Surgical treatment or conservative measures?
It is desirable that each patient, after progression of symptoms in the presence of complications, perform an MRI scan and consult a neurosurgeon. Modern minimally invasive surgeries make it possible to safely remove rather large hernias without prolonged hospitalization, without forced condition or lying down for several days without compromising the quality of life, as they are performed using modern video endoscopic, radio frequency, laser technology or using cold plasma. You can evaporate part of the core and lower the pressure, reducing the risk of hernia. And you can eliminate the defect radically, that is, get rid of it completely.

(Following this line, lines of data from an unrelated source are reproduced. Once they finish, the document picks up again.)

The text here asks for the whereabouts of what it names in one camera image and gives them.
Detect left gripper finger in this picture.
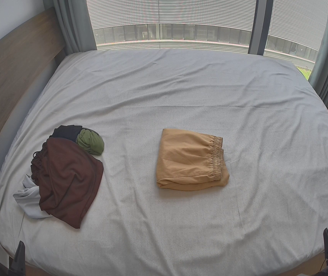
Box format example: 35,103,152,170
10,241,26,276

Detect tan shorts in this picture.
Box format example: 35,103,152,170
156,128,230,191

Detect bed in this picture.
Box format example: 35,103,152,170
0,7,328,276

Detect white garment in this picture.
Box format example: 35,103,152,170
12,174,53,219

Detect brown shorts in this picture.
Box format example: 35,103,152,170
31,138,105,229

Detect black garment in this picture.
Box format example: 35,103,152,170
50,124,83,142

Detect green garment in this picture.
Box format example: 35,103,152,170
76,127,105,156

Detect window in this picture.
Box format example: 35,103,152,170
83,0,328,78

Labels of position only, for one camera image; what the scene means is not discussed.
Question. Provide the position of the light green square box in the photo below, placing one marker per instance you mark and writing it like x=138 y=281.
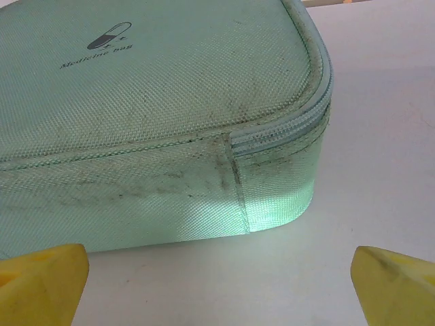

There is no need to be afraid of operating on a hernia, these are no longer the previous types of open surgeries in the 80s-90s of the last century with muscle dissection, blood loss and a subsequent long recovery period. They look more like a small puncture under X-ray control followed by the use of modern technology.
Prevention of osteochondrosis and its complications
Osteochondrosis, including complicated osteochondrosis, whose symptoms and treatment we have discussed above, is mostly not a disease at all, but simply a manifestation of inevitable aging and premature "shrinkage" of intervertebral discs. Osteochondrosis needs a little to never irritate us:
- Avoid hypothermia, especially in autumn - spring, fall in winter
- do not lift weights, but only carry weights with a straight back in a backpack;
- drink more clean water
- do not get fat, your weight should match your height;
- take care of treatment with flat feet, if any
- do physical exercise regularly
- engages in such types of load that reduce the load on the back (swimming)
- rejection of bad habits
- alternating mental stress with physical. After every hour and a half of mental work, it is recommended to change the type of activity to physical work;
- regularly you can do at least one x-ray of the lumbar spine in two protrusions or an MRI to know if the hernia is progressing, if any;
By following these simple guidelines, you can keep your back healthy and flexible throughout your life.